• Work instruction
Give again, word for word, every line below from the one that has "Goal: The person" through the one that has "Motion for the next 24", both included, and no others.
>>>
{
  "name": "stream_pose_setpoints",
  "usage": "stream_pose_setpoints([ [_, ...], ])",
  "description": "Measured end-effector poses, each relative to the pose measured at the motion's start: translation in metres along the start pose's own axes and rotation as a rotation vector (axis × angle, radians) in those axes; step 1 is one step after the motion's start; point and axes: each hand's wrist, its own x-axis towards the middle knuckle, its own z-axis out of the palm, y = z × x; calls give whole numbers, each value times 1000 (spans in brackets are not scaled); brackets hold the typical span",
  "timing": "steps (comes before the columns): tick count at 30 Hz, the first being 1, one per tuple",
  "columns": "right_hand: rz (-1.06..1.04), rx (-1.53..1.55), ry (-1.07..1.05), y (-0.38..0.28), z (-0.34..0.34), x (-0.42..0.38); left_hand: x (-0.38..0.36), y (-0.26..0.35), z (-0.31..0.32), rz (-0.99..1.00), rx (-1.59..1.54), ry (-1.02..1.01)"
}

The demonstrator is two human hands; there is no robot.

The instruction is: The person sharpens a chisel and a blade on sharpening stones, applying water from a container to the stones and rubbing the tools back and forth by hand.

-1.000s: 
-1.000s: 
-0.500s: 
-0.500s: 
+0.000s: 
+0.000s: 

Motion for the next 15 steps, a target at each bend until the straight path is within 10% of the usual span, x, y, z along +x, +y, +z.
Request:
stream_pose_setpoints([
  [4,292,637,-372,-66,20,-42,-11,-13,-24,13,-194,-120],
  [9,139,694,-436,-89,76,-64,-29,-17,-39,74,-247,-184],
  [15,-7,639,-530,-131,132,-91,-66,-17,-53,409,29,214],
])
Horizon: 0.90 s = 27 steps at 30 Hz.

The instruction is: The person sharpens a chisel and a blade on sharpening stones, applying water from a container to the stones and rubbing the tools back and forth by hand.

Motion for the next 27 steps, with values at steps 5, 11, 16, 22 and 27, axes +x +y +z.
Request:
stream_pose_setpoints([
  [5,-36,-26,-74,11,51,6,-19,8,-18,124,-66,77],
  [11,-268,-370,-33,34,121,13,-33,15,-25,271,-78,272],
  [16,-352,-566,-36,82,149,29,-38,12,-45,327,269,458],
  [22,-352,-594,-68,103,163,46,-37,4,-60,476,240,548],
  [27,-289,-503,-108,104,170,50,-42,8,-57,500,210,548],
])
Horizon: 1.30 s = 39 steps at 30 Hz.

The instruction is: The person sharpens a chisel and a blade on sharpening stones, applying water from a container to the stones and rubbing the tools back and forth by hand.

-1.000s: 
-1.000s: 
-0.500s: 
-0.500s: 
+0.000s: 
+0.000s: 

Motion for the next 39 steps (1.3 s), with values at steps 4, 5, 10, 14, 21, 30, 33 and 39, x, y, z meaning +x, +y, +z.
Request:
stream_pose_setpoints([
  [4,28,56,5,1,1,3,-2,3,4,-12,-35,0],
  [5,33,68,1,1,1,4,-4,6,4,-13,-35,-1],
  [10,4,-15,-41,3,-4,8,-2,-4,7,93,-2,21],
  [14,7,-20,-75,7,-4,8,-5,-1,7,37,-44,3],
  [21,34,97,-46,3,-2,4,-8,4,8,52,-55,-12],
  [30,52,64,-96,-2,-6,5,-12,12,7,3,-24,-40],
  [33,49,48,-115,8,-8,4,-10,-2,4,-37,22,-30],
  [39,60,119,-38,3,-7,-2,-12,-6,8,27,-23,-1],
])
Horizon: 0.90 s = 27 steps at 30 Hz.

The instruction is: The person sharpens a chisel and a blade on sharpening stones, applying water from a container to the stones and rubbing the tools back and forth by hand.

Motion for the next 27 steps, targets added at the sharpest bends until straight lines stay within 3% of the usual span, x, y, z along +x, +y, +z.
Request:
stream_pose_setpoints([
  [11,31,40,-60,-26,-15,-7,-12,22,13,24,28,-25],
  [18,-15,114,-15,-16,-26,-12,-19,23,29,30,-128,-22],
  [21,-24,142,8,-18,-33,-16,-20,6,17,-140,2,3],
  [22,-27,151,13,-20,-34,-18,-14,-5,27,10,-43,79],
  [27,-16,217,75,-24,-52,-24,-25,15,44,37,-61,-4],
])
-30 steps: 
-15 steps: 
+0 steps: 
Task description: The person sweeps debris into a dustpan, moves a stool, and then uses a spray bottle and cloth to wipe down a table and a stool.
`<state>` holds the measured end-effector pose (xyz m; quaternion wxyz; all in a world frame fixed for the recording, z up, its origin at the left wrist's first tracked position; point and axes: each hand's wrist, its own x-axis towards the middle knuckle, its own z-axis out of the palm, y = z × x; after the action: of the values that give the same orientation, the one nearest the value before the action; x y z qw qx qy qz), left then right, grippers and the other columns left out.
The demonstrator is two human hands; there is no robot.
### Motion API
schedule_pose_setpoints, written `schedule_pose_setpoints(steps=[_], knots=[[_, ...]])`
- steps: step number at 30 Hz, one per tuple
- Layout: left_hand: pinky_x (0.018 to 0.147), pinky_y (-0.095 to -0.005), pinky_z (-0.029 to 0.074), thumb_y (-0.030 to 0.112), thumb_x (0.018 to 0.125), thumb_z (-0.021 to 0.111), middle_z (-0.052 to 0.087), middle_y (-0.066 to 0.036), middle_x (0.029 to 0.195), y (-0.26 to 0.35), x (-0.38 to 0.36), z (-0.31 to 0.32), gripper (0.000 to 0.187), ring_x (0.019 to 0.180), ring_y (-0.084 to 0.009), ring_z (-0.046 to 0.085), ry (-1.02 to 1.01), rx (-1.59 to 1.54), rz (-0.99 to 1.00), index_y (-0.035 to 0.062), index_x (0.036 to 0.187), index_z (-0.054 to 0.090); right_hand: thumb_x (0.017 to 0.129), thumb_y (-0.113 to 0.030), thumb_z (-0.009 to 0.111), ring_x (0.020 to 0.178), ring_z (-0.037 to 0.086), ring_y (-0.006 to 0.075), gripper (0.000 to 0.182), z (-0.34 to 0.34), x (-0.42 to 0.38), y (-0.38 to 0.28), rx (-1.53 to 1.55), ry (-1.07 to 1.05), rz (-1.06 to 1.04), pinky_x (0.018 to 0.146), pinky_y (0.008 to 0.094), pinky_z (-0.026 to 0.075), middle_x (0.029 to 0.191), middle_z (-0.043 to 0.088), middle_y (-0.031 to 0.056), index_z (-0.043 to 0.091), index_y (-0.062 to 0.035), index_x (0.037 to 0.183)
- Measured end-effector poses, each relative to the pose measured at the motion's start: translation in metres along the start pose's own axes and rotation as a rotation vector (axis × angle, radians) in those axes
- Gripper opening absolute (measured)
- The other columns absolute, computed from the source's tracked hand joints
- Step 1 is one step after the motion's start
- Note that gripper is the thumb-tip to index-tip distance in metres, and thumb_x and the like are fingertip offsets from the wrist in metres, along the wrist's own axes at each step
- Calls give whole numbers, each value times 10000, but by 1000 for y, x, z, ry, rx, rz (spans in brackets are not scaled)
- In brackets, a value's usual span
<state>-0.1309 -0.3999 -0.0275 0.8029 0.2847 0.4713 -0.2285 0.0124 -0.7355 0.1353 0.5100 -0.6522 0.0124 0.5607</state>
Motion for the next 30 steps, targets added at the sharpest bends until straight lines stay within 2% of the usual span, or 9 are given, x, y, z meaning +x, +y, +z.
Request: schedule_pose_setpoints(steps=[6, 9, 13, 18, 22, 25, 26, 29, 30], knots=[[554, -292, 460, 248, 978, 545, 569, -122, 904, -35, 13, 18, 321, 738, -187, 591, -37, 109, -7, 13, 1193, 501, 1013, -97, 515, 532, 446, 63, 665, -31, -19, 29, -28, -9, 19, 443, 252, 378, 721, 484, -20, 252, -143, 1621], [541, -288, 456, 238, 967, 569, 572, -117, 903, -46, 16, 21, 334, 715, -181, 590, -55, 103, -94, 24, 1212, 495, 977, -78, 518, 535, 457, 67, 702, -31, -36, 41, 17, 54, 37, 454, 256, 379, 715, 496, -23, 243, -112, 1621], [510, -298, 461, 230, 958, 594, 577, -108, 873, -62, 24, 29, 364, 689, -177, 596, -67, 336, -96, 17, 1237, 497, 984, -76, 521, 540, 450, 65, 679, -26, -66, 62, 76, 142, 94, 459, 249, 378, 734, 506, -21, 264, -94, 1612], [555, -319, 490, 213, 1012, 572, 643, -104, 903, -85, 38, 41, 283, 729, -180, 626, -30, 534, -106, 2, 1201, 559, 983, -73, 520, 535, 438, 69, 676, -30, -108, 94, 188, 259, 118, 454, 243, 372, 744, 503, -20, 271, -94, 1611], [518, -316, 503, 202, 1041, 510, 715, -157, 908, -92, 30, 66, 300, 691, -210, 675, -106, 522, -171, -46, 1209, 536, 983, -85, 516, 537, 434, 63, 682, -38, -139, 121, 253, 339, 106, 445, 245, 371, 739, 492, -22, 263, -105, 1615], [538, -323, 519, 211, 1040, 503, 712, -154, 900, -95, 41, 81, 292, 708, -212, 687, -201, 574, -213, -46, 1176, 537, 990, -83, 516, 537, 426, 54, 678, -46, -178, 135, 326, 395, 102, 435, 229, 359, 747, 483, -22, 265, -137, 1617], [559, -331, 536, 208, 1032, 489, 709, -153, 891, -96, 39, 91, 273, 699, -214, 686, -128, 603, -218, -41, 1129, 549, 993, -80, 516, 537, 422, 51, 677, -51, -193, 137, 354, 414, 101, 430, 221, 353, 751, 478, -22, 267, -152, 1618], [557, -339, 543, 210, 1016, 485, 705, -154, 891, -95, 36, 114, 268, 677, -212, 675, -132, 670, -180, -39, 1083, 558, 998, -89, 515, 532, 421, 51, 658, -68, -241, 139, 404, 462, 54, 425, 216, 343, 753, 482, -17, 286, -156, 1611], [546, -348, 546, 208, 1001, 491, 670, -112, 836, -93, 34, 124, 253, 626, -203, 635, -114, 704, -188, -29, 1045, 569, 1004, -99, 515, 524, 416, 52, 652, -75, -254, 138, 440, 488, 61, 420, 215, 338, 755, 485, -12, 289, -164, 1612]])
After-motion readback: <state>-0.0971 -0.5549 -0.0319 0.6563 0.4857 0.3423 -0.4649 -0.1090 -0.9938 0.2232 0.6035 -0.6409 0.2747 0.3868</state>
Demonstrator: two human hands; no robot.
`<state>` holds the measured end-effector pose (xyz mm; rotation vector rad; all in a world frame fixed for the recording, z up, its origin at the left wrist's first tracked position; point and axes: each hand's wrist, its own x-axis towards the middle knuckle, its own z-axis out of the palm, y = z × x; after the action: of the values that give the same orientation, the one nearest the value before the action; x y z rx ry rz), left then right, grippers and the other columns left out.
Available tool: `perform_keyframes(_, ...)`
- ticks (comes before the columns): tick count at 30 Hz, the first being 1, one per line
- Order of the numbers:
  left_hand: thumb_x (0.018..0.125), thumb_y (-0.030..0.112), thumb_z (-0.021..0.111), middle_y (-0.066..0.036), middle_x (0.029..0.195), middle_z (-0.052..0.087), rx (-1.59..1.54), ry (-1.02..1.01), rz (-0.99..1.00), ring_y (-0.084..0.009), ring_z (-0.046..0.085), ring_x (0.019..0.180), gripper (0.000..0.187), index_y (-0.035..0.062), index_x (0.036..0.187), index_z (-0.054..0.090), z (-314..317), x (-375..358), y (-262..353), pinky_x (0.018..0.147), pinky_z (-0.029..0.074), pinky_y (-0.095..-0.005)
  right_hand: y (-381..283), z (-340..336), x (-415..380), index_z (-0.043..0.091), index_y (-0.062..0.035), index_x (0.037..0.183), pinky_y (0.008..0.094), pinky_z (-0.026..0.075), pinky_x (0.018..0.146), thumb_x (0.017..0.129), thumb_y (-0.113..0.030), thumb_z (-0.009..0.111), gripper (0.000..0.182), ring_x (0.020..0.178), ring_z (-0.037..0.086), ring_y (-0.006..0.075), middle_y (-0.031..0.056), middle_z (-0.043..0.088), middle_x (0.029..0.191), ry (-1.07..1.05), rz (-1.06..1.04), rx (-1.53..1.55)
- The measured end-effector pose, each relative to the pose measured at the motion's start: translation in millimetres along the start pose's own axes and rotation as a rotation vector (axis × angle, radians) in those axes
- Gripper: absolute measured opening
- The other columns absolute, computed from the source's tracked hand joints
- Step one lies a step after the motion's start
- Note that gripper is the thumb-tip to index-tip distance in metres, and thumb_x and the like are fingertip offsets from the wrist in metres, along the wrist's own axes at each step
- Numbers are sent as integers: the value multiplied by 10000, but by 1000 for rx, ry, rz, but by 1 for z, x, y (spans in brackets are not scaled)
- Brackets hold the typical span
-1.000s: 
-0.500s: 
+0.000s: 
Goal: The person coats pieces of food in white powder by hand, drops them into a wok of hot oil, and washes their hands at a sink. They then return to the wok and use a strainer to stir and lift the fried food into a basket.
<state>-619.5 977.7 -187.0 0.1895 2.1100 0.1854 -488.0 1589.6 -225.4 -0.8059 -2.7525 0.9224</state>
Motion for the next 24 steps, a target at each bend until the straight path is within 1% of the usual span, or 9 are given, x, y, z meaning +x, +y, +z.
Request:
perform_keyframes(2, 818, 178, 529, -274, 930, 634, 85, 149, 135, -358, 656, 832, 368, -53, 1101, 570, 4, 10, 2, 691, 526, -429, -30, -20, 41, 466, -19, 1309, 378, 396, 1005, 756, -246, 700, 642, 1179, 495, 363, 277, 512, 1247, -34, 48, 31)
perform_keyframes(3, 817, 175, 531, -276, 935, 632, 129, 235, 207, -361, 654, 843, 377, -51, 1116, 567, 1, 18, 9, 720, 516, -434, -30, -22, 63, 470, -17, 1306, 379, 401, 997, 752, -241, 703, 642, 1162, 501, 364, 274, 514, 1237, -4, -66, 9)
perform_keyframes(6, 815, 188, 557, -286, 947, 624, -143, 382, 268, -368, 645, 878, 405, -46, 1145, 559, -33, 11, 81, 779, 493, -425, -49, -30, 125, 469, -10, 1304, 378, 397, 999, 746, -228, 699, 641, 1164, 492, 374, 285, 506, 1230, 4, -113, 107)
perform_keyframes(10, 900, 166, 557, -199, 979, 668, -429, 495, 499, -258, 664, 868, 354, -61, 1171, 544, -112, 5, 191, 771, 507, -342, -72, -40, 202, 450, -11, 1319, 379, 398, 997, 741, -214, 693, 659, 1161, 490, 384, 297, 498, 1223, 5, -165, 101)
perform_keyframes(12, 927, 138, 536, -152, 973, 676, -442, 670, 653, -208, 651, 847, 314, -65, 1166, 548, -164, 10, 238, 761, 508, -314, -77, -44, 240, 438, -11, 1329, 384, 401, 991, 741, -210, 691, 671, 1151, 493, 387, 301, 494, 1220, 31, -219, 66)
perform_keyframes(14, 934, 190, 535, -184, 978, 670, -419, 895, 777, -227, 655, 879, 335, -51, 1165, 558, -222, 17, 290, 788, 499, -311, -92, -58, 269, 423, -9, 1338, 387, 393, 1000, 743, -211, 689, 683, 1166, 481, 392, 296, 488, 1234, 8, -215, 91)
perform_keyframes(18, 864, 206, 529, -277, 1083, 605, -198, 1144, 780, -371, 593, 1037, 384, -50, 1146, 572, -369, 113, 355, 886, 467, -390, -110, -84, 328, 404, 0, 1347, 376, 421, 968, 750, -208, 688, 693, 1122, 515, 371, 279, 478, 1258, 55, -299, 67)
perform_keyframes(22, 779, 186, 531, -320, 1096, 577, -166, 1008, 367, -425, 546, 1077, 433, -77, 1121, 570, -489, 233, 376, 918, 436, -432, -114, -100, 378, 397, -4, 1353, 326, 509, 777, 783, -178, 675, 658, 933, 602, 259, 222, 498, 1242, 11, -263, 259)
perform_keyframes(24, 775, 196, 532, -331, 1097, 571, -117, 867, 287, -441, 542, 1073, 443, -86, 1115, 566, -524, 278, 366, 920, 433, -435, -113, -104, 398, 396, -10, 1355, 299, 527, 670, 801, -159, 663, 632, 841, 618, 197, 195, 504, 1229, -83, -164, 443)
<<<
• Result of this task
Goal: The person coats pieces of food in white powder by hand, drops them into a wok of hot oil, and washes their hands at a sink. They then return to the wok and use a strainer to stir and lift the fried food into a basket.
<state>-619.5 977.7 -187.0 0.1895 2.1100 0.1854 -488.0 1589.6 -225.4 -0.8059 -2.7525 0.9224</state>
Motion for the next 24 steps, a target at each bend until the straight path is within 1% of the usual span, or 9 are given, x, y, z meaning +x, +y, +z.

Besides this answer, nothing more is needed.